- Task goal -
Using the material below, tally each line with the string "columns" and report only the total.

- Supplied material -
● ● ● ● ●
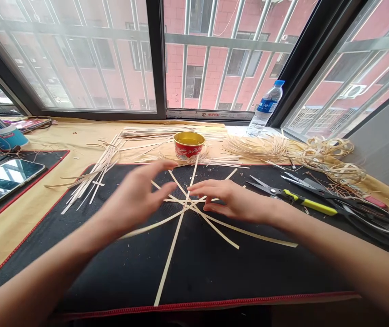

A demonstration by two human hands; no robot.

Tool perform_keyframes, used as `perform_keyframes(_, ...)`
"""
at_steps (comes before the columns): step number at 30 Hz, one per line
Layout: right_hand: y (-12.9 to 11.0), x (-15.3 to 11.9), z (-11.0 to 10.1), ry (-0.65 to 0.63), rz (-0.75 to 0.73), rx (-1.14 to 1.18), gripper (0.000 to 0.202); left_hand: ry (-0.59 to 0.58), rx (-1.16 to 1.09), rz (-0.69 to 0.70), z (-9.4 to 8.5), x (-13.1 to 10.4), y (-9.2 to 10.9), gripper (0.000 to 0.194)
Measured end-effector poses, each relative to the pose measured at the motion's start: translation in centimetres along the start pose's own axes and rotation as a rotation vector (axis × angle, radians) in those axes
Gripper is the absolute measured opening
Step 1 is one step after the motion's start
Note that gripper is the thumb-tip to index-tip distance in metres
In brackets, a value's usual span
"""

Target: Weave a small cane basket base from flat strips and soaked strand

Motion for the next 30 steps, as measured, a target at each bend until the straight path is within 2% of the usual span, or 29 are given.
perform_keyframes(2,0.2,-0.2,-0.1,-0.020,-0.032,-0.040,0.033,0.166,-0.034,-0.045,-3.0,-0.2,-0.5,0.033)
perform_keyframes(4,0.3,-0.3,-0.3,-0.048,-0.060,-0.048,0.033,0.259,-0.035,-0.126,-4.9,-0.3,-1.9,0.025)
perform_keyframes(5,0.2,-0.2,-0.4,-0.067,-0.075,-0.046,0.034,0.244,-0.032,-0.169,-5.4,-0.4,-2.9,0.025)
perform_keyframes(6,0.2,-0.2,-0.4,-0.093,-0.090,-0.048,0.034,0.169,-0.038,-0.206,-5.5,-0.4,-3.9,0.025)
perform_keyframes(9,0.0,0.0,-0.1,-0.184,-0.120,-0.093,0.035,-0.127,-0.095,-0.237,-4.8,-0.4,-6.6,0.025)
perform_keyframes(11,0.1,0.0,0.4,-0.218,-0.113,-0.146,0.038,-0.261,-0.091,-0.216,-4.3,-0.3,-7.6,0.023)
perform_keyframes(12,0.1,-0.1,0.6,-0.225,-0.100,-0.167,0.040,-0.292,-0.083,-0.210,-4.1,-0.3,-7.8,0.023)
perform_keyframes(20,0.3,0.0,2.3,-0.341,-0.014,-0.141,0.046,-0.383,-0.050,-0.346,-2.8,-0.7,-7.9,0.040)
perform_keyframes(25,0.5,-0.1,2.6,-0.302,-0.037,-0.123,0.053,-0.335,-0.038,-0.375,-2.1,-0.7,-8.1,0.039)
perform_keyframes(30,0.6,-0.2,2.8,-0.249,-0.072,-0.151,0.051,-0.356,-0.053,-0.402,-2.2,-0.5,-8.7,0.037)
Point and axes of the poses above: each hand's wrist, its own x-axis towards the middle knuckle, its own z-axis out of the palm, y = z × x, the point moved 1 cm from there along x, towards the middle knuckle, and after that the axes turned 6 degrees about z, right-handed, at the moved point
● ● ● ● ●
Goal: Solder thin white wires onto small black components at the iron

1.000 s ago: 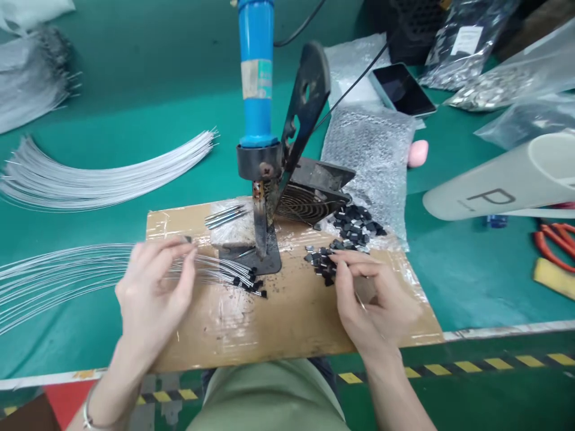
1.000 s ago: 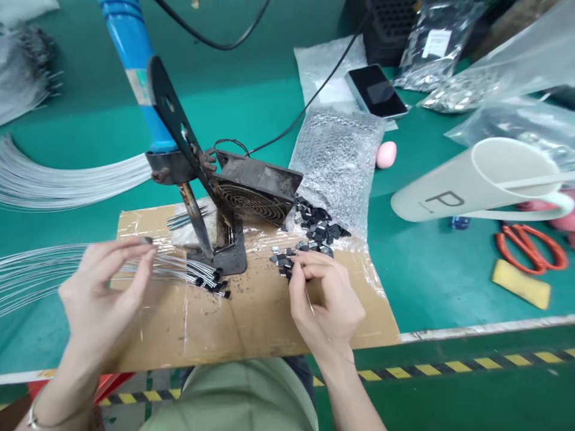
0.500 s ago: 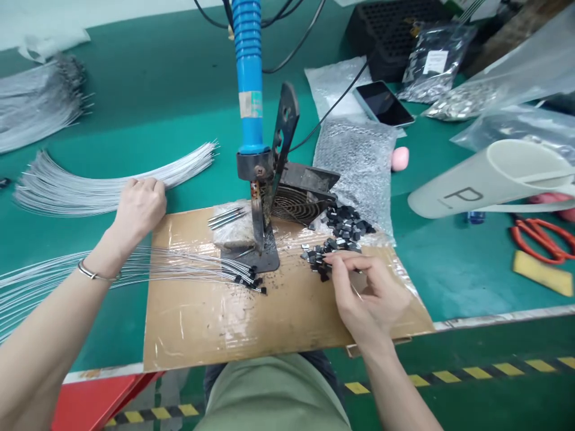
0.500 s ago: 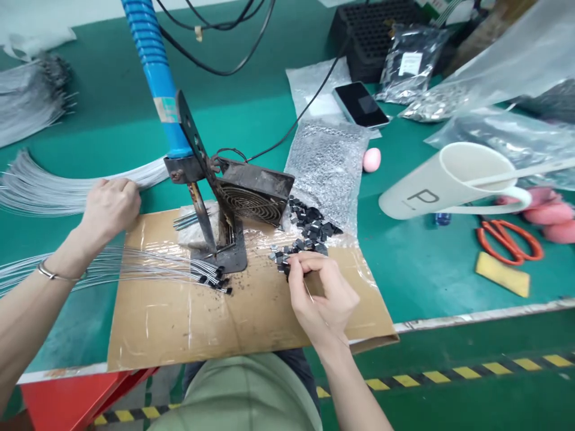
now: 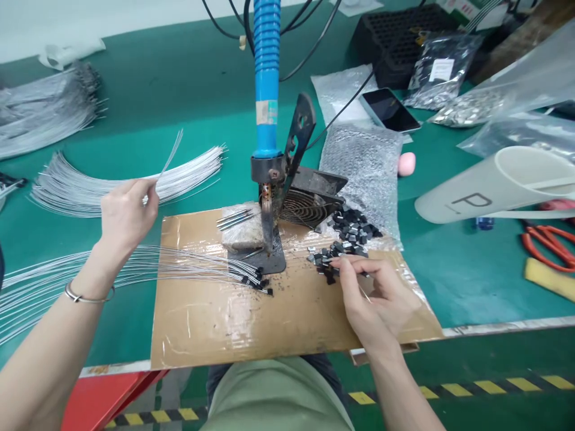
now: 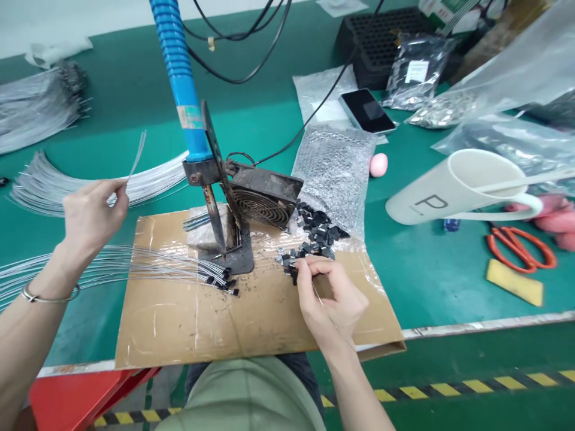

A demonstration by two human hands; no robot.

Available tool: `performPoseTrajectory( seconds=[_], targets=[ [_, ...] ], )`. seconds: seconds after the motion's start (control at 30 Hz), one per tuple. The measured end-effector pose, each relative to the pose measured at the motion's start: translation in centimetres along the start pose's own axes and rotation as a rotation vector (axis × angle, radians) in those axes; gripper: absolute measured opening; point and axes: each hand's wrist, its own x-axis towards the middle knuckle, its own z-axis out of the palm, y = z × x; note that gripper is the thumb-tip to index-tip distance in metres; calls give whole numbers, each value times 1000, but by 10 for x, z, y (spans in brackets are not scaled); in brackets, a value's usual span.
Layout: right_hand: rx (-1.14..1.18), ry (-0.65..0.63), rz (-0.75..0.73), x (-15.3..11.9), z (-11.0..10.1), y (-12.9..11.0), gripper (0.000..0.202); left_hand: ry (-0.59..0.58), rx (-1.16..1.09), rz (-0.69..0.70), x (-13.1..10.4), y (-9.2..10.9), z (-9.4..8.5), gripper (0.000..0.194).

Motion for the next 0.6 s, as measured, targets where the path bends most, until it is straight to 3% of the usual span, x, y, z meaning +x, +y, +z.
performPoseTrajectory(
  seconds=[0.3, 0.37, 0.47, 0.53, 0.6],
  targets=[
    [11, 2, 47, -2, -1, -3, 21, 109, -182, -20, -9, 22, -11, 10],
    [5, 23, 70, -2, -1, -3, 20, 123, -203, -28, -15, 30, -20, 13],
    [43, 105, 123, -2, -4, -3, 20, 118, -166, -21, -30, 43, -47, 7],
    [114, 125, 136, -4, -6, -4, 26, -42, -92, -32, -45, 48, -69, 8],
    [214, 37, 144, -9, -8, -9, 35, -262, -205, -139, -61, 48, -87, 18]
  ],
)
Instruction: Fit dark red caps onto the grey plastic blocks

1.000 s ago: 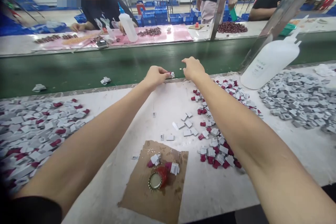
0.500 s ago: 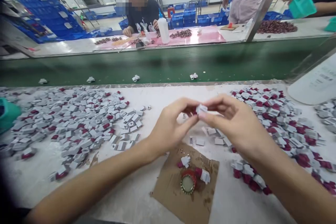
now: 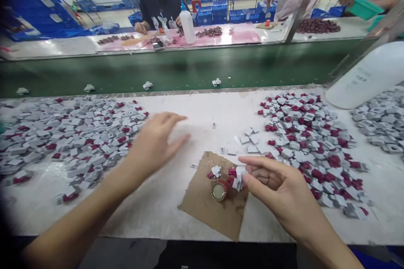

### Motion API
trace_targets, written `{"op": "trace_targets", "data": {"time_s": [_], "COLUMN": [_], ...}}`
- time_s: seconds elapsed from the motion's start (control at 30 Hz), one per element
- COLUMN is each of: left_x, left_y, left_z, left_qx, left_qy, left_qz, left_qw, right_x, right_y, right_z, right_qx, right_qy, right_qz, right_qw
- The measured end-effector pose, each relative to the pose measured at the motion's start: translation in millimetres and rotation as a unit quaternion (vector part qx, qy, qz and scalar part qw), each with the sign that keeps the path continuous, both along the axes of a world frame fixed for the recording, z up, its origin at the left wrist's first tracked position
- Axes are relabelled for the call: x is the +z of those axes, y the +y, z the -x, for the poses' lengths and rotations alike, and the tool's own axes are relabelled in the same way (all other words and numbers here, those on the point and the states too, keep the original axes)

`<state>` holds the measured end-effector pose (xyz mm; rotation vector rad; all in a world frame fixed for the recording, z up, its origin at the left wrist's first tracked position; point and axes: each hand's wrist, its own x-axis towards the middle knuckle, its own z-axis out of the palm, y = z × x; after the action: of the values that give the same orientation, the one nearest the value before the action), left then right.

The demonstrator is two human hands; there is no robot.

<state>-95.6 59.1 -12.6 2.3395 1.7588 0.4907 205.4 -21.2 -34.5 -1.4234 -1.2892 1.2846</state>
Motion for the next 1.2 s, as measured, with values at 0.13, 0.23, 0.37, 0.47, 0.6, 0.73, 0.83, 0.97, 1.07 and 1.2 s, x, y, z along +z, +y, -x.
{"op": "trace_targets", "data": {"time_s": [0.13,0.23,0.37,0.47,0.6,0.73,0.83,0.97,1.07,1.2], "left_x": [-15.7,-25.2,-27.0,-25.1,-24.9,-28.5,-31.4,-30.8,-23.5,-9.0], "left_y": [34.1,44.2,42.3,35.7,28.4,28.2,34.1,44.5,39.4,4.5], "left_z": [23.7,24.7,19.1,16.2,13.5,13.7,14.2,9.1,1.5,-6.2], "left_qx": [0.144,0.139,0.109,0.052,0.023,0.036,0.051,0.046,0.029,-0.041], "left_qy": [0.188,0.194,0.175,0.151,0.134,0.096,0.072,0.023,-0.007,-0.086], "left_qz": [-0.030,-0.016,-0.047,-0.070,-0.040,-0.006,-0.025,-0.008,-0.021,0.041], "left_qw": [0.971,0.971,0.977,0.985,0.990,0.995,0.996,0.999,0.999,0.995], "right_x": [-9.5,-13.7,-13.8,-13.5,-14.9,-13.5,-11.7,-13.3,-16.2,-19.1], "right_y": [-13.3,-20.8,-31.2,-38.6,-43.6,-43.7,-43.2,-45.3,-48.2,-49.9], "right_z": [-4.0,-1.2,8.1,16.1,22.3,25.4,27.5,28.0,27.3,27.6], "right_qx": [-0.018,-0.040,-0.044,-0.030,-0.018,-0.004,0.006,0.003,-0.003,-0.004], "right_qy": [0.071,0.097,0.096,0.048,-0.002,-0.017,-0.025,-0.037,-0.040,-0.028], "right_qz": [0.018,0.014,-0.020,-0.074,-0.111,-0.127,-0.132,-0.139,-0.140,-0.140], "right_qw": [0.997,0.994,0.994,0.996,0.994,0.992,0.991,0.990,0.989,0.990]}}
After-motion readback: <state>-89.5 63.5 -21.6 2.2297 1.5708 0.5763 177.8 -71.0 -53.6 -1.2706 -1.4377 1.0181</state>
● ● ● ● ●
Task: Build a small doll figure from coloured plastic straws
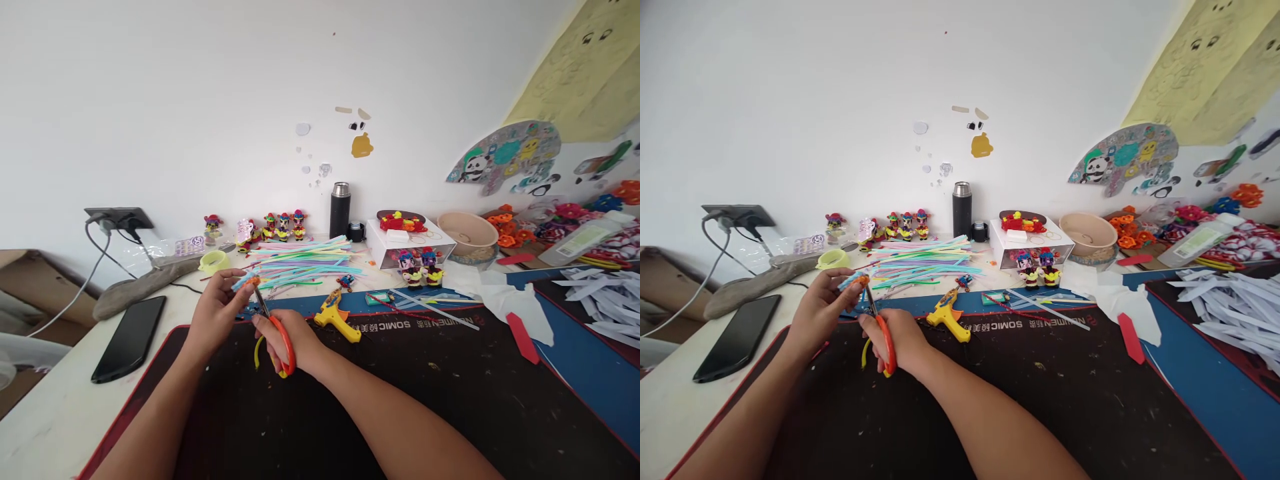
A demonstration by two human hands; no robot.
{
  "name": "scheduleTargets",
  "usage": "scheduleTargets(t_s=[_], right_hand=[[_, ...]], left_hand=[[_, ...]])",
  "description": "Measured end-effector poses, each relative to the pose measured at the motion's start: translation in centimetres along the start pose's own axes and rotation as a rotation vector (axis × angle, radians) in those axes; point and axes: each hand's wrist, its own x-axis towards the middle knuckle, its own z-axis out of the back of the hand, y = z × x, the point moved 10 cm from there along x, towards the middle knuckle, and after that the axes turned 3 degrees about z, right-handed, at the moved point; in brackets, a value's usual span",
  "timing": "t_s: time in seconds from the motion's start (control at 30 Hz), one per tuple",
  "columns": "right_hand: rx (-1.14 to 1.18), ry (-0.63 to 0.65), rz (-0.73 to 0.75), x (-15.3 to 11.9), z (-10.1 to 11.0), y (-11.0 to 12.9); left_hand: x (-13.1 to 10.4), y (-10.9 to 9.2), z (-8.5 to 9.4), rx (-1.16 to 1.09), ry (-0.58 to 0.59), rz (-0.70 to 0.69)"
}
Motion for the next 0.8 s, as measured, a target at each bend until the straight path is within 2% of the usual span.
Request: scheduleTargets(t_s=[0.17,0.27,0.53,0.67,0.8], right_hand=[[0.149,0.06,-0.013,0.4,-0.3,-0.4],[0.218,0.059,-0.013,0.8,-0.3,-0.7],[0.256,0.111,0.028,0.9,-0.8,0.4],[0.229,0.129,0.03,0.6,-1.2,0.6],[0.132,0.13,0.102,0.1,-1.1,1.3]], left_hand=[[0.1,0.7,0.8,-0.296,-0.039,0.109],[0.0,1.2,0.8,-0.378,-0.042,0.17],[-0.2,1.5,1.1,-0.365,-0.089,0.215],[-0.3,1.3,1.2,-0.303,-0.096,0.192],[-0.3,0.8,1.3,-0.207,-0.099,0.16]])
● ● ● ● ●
- Output of the exercise -
2